Today is Mother’s Day and it is also the day of graduation at the University of Houston. The graduation ceremonies scheduled for Friday (May 10) were postponed due to floods and were rescheduled for today (May 12). While I get many notes from graduates, this one came from a father as he recalled his son’w journey. I share it with you in his own words (you are not allowed to cry until the very end).
“[Today] our son, Miguel Andres Marin (a.k.a. Michael), will graduate from the Hilton College of Hotel and Restaurant Management. Like many students, Michael has and is a special story to tell and hopefully you will concur with me.
On June 4, 1993, my wife and I went to a pregnancy check visit that changed our lives. Our doctor discovered that Michael had not been growing and that at almost 26 weeks he was the size of a 24-week baby. We were rushed to the hospital just to find out that Michael was under stress and struggling to survive inside the womb. The diagnosis was Intrauterine Growth Retardation (IUGR) and they calculated he was about one (1) pound and about 11 inches in size. Given his size, the doctors suggested that my wife and I should go home and come back couple days later and have a still birth.
The doctors insisted on sending us home because they were worried about Michael not having a good quality of life. They said that if he survived, he would be a vegetable for the duration of his natural life. At the time, we were told that anything under 1 lb. would not even be considered a baby and we shouldn’t feel bad for going home. Of course, we could only think about how hard he was fighting to survive. Decision time came around 6:30 PM and, after seen his heart struggling inside, my wife and I asked the doctors to deliver the baby. At 7:19 PM, Miguel Andres Marin was born measuring 11 in long and weighing 1.2 lbs. Michael became the third smallest baby to be born at Texas Children’s Hospital. We were told that he would survive for a few hours and how wrong they were. Michael kept proving to all doctors and to us that he was here to stay, and he was going to do it against all odds.

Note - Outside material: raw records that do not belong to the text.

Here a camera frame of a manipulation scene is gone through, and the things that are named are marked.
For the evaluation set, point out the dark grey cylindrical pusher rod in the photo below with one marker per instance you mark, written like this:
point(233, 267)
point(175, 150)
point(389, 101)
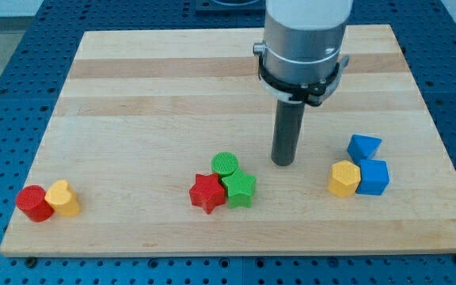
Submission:
point(288, 122)

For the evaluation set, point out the green cylinder block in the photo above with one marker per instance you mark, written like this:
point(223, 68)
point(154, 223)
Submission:
point(224, 164)

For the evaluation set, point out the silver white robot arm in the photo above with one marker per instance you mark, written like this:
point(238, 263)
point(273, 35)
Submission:
point(299, 62)

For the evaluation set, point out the light wooden board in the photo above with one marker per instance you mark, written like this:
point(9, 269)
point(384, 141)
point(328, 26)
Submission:
point(142, 112)

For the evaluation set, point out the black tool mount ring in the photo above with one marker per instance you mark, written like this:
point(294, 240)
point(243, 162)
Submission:
point(313, 94)

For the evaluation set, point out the blue cube block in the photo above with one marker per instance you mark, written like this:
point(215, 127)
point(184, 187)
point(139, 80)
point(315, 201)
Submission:
point(374, 177)

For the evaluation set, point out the blue triangle block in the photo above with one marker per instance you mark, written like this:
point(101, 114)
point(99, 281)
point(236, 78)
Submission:
point(363, 147)

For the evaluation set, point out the red cylinder block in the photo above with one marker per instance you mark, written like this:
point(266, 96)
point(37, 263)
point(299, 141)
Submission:
point(31, 202)

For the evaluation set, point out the red star block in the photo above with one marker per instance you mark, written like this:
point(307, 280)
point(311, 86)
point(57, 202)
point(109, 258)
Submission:
point(207, 192)

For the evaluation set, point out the yellow hexagon block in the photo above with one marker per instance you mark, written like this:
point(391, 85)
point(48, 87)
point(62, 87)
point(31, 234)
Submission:
point(344, 178)

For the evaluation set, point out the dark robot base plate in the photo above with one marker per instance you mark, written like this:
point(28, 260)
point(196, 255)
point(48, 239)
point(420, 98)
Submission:
point(228, 6)

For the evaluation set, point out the green star block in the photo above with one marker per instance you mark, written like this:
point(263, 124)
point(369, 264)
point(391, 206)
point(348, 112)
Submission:
point(240, 188)

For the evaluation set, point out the yellow heart block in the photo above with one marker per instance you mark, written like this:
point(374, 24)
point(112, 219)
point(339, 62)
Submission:
point(63, 199)

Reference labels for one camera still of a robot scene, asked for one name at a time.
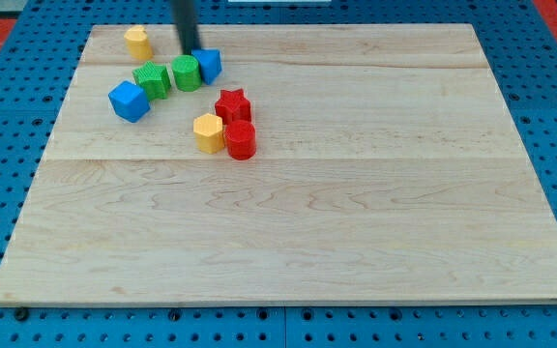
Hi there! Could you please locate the yellow hexagon block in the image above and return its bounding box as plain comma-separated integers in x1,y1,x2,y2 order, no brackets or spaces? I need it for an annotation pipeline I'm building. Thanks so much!
193,113,224,154

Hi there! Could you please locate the red cylinder block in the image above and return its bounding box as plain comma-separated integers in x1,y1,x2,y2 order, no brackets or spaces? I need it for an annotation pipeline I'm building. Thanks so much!
224,120,256,160

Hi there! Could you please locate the red star block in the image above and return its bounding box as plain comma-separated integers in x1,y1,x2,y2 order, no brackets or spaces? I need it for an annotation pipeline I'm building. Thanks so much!
215,88,252,125

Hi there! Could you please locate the wooden board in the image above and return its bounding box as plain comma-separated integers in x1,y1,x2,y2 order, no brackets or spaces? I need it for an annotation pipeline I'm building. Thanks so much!
0,23,557,307

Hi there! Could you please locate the blue triangular block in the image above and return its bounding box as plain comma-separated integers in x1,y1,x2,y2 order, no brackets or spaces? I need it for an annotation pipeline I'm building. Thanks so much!
191,48,222,85

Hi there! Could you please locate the green cylinder block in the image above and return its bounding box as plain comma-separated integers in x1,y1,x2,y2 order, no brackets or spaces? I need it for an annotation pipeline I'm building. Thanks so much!
171,55,202,92

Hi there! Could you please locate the green star block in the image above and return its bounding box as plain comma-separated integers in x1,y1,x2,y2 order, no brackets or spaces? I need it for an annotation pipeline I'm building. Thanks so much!
132,61,171,101

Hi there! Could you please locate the blue cube block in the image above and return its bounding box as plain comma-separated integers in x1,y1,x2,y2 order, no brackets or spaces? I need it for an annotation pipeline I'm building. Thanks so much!
108,81,151,123

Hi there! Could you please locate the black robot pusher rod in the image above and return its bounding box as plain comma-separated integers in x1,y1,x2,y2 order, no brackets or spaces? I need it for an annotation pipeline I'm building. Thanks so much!
170,0,202,55

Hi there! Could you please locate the yellow heart block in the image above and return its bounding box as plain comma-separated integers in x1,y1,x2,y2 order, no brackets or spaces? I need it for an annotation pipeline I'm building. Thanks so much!
124,25,154,61

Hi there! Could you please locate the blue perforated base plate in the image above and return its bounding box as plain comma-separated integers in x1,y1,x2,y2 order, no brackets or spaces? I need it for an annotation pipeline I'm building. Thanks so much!
0,1,557,347

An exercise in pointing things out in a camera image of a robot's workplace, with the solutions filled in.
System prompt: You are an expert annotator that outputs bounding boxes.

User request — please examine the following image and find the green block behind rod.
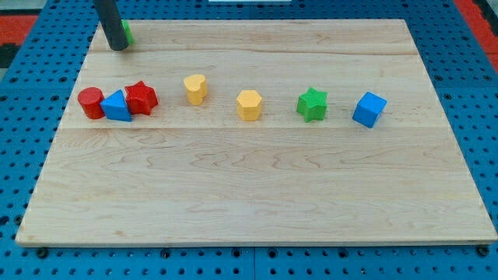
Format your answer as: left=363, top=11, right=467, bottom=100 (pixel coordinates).
left=121, top=19, right=134, bottom=45

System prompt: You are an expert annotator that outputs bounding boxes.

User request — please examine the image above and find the yellow hexagon block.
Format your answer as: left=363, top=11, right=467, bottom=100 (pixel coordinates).
left=237, top=90, right=262, bottom=121

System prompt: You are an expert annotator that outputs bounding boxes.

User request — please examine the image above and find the red cylinder block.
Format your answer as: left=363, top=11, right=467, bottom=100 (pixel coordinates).
left=77, top=87, right=105, bottom=119

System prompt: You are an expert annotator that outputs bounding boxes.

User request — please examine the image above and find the light wooden board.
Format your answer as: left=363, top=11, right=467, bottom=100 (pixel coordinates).
left=16, top=19, right=497, bottom=248

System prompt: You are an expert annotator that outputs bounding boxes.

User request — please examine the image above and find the red star block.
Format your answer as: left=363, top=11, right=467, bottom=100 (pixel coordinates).
left=124, top=81, right=158, bottom=116

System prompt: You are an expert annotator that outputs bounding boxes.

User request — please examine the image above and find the blue cube block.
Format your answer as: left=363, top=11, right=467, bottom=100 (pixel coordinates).
left=352, top=92, right=388, bottom=128

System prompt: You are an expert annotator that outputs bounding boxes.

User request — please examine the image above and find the blue triangle block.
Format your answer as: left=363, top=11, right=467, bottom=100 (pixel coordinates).
left=100, top=89, right=132, bottom=122

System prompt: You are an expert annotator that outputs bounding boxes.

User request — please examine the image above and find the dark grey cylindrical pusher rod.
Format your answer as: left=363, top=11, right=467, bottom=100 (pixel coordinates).
left=93, top=0, right=129, bottom=51

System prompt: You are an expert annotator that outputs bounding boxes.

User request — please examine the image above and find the yellow heart block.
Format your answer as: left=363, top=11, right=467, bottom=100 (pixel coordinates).
left=184, top=74, right=208, bottom=106

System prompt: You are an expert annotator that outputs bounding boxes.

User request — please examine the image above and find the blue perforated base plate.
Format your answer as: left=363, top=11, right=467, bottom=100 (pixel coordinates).
left=1, top=0, right=497, bottom=279

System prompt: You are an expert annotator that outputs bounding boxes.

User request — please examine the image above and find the green star block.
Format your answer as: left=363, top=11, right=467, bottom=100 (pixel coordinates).
left=296, top=87, right=328, bottom=122

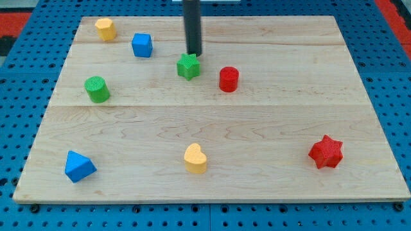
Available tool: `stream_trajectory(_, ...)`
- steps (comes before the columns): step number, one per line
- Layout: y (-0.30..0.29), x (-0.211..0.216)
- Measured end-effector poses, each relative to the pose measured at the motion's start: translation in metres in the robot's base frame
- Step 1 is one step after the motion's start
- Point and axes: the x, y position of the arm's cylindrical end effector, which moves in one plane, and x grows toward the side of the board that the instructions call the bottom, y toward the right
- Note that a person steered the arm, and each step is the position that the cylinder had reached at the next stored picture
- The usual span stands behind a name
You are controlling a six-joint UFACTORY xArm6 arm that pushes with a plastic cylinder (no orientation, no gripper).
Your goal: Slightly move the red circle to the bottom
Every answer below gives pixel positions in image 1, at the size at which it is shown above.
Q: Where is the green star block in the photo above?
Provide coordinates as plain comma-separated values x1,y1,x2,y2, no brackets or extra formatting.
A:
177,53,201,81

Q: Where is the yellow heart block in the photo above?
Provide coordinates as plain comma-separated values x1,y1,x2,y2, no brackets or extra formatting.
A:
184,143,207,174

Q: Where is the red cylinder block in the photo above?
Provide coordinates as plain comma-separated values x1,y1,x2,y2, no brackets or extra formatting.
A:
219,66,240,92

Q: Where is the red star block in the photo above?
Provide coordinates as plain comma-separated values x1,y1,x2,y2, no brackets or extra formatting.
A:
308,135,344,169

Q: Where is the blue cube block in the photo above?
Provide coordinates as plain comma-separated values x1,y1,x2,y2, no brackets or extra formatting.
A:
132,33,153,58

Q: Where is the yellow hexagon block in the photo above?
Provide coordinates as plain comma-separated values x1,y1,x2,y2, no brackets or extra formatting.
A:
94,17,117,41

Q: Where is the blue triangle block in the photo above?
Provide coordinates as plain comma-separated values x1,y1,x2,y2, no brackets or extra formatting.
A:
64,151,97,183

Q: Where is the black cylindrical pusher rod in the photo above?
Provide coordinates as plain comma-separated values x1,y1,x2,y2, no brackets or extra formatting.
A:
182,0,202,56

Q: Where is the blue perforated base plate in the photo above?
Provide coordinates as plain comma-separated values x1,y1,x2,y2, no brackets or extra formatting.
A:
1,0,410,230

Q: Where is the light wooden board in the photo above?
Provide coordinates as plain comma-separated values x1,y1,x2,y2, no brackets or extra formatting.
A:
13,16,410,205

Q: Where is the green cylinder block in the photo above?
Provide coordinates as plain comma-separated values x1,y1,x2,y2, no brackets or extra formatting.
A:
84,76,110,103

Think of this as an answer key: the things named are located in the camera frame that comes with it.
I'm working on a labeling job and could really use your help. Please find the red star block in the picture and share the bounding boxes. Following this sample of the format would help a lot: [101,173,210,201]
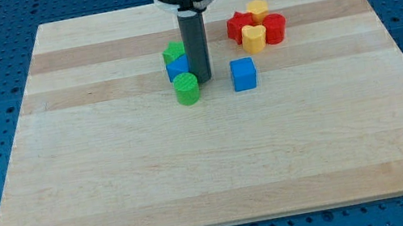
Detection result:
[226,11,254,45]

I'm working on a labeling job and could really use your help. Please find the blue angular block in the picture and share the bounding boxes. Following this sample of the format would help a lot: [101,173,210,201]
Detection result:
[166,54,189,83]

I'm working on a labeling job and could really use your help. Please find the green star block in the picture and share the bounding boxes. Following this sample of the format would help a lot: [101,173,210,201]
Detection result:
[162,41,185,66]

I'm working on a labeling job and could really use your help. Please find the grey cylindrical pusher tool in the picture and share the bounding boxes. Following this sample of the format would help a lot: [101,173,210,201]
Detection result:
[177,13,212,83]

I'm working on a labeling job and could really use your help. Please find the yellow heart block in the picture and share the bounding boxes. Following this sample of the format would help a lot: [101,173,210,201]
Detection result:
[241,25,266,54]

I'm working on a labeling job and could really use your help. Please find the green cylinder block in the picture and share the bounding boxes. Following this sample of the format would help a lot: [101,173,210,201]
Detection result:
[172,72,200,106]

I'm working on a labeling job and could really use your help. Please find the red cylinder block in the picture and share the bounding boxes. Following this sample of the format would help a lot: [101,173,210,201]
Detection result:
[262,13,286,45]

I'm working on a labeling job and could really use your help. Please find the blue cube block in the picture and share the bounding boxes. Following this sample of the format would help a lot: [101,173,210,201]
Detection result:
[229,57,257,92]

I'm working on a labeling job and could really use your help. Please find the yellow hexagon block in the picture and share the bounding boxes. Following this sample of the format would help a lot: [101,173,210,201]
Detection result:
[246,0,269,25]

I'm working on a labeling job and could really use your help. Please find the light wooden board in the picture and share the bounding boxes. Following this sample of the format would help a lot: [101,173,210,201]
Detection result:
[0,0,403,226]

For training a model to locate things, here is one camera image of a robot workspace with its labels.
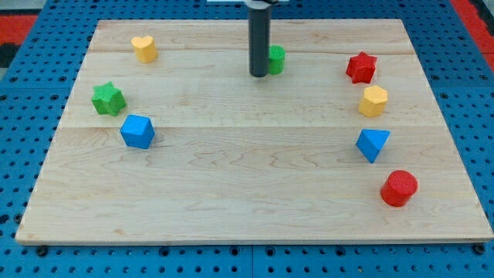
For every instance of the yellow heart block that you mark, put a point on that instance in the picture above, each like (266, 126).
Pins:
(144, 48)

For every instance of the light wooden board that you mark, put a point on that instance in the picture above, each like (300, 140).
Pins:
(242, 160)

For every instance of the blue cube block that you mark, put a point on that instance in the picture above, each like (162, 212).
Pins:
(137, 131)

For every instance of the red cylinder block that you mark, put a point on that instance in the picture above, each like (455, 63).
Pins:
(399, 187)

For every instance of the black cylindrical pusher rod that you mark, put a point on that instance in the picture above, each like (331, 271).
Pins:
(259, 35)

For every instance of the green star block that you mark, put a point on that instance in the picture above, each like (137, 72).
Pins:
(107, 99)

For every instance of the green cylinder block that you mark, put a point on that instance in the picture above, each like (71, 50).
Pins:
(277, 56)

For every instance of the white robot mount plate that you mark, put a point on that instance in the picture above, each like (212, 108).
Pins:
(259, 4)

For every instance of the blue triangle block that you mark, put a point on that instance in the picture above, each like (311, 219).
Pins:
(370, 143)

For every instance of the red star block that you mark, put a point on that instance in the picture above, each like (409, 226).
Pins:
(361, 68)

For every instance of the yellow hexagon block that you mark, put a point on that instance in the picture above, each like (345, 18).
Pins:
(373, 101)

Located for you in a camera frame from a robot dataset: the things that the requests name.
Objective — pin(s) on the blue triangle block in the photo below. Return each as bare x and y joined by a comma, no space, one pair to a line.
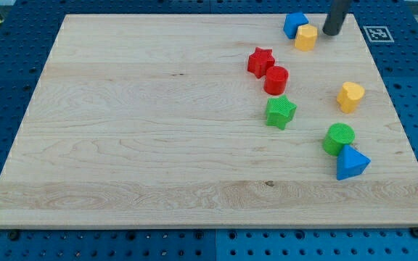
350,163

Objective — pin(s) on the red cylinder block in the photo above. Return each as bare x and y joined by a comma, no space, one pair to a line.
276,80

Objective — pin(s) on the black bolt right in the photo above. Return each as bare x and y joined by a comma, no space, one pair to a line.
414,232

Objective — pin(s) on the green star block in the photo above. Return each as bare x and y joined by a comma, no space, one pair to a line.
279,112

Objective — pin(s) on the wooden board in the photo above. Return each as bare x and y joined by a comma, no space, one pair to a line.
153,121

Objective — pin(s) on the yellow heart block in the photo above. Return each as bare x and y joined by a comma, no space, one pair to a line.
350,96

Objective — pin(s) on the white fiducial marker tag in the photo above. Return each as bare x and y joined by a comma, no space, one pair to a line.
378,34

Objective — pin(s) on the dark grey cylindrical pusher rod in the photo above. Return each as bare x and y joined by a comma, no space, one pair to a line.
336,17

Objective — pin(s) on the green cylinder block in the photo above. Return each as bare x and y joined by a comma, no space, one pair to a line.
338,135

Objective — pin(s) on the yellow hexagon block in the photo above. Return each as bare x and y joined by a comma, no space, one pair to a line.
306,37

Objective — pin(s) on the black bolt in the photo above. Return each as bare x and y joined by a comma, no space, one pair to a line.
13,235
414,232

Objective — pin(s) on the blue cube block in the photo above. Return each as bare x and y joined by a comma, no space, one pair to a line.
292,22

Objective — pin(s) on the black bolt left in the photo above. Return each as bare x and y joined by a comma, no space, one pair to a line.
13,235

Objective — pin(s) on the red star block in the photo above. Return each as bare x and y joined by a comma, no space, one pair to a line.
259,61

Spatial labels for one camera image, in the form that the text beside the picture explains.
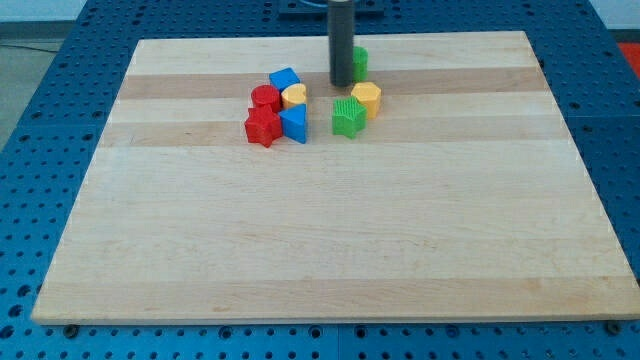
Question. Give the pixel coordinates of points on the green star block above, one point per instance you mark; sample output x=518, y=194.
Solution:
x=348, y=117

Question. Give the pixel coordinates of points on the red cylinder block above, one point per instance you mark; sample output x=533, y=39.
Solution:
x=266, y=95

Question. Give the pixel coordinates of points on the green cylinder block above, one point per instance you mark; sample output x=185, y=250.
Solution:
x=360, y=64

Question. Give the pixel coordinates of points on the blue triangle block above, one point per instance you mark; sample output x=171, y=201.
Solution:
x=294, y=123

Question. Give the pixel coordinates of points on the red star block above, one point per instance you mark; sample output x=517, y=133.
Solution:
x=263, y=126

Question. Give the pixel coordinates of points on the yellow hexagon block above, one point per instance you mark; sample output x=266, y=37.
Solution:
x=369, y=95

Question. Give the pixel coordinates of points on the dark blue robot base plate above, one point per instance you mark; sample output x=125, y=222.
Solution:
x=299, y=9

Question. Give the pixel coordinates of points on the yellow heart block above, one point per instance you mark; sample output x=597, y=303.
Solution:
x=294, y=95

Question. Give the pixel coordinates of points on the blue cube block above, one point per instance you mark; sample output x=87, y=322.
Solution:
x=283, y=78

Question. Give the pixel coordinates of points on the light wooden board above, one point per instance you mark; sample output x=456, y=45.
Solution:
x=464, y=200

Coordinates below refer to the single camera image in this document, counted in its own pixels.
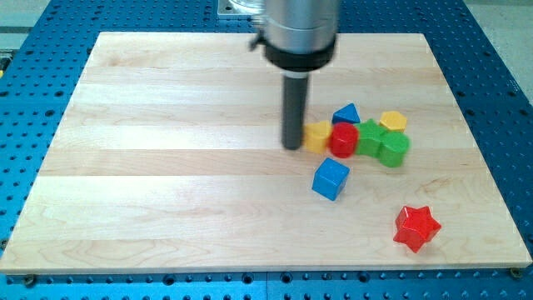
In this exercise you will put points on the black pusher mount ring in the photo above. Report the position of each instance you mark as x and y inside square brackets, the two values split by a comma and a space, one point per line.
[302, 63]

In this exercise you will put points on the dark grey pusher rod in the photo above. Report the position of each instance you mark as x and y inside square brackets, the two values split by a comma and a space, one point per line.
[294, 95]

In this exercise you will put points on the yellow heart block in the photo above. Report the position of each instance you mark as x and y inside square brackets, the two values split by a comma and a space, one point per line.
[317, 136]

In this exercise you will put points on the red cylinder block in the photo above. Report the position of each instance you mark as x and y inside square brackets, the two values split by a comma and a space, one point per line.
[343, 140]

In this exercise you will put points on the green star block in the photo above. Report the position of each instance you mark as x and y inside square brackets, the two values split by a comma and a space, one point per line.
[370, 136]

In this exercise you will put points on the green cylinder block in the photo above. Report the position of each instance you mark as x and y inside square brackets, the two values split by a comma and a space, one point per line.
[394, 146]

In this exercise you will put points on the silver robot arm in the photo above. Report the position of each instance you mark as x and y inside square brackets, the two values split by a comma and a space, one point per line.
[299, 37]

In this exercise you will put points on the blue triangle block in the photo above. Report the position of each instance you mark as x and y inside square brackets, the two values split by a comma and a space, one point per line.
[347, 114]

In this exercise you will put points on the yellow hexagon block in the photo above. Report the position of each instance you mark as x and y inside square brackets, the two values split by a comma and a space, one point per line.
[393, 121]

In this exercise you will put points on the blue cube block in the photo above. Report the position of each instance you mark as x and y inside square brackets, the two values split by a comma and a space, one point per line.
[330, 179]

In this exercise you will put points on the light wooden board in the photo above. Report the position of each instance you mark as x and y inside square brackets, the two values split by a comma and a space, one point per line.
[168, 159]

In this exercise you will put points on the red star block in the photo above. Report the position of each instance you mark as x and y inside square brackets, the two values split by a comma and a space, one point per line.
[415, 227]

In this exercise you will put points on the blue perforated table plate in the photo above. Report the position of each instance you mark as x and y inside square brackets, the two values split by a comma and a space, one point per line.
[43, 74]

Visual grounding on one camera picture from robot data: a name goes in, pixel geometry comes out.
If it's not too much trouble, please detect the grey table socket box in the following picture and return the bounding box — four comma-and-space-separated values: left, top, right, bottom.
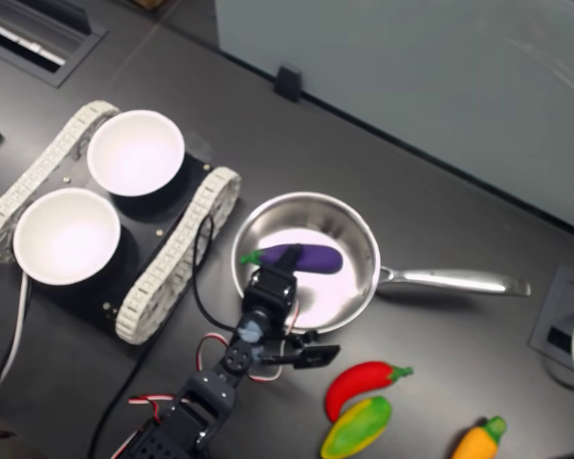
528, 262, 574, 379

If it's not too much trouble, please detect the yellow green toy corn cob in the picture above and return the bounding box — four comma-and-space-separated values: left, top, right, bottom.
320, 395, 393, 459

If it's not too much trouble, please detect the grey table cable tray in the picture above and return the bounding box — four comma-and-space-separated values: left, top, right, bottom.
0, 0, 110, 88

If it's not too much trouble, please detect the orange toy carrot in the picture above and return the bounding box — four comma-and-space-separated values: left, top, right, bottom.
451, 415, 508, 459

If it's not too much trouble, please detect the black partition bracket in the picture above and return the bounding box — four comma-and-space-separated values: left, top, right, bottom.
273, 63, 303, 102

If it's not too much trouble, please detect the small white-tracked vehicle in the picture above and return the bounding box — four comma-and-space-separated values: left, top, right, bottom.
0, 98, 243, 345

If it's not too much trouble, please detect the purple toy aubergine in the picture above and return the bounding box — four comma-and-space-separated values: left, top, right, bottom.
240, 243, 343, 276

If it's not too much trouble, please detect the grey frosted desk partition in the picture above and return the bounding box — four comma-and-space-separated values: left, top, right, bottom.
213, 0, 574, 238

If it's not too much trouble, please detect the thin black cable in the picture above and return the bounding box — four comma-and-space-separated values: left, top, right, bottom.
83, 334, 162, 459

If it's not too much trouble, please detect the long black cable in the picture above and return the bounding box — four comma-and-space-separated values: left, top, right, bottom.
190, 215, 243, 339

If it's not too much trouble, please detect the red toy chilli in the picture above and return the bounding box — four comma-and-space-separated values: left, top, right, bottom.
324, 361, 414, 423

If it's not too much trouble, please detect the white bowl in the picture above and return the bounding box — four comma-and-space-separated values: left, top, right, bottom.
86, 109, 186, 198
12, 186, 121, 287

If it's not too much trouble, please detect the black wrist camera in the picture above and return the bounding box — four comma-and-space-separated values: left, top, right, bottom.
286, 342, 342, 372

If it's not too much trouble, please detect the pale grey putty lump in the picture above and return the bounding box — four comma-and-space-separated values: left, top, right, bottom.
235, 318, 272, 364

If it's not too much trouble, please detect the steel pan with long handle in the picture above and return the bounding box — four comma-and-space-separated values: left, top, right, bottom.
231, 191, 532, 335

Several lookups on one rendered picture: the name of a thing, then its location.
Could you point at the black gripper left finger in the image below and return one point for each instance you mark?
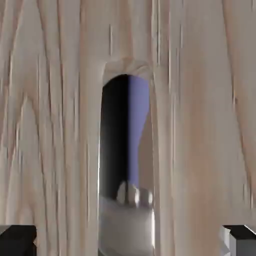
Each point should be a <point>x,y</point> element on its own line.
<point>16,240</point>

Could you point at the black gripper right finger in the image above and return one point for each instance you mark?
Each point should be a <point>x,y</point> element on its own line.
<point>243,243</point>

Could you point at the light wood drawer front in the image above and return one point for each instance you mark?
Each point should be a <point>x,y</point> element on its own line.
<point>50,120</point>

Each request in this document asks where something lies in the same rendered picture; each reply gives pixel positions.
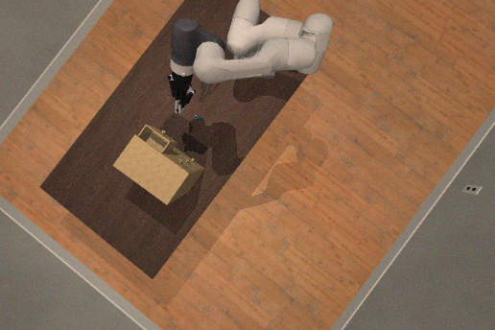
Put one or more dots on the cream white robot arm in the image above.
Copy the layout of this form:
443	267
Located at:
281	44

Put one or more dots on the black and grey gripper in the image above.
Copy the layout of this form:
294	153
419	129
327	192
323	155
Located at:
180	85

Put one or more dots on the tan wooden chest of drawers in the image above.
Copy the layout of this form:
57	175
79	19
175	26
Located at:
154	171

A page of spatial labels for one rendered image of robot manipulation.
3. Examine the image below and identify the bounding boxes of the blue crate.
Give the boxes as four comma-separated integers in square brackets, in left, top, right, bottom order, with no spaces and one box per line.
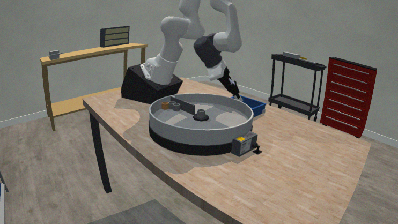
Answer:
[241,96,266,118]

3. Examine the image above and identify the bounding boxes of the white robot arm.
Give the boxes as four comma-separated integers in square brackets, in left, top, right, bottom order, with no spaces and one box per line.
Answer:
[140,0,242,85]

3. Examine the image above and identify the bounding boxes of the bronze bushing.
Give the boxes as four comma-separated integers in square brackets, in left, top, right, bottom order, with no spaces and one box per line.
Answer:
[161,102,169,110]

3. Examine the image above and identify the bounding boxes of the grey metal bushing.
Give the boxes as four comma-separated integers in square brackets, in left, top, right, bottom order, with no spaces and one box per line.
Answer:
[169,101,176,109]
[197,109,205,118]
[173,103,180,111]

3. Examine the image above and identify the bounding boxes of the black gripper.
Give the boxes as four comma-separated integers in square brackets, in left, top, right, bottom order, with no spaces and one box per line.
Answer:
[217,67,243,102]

His struggles inside the womb were his strength in the outside world. His lungs developed fine and his oxygenation levels were excellent. This was extremely important because the more oxygen a tiny baby gets via a breathing device, the higher the chance that the optical nerves would break and cause blindness. On that faithful Friday, Michael became the smallest baby boy to survive at Texas Children’s (the previous two survivors were girls). But the early success milestones we experienced were full of hurdles… in the first week, he developed a brain hemorrhage that is the likely reason why he has some learning disabilities. Soon after, he needed a clip placed in his heart to close a valve after and other procedures to correct issues that will follow him for the rest of his life. We can only attribute Michael’s slow physical development to his premature birth. He is not as tall as he could’ve been and his weight is lower than it should be.
Michael graduated from Briarwood with a High School diploma and was accepted at the University of Houston – Downtown where he majored in general business. Because of his learning disability, he couldn’t hold a full-time course load and he registered on a maximum of 9 semester hours. After he completed his basic requirements, he transferred to the Hilton College and continued his studies where he could work on his strengths: helping people and being customer service oriented.
I can’t say enough of the faculty at the Hilton College and the hotel (where he was an intern for about a year). They recognized that Michael was different, and they helped him be “one of the students”. Through his college career at UH, Michael learned the skills that will make a difference in his life. He may never become a hotel president or a manager, but he will be the best hospitality person he can be. UH believed in him like we did 26 years earlier.
May 10, 2019, marks the end of Michael’s student life and the beginning of his professional life. At almost 26 years of age, Michael has conquered goals many believed were impossible to accomplish. A day earlier, on May 9, his little sister, Diana, is also graduating from the Cullen College of Engineering with a degree in Mechanical Engineering. She was the first female president of the ASME UH Chapter in more than 40 years. Having both finishing school together is very special but it is not the end of the story. The youngest of the family will be graduating in 2020.
Every student has a story and every story builds the fabric of our Cougar house. Certainly, UH’s fabric is intertwined with our family’s and we are grateful for the support we have received from every single faculty and staff member.
Antonio Marin (Mother: Carmen Marin)”
I have no words to add.
Congratulations, Michael, and congratulations to Antonio and Carmen. Michael–you are an inspiration! Go, chase after your dreams!!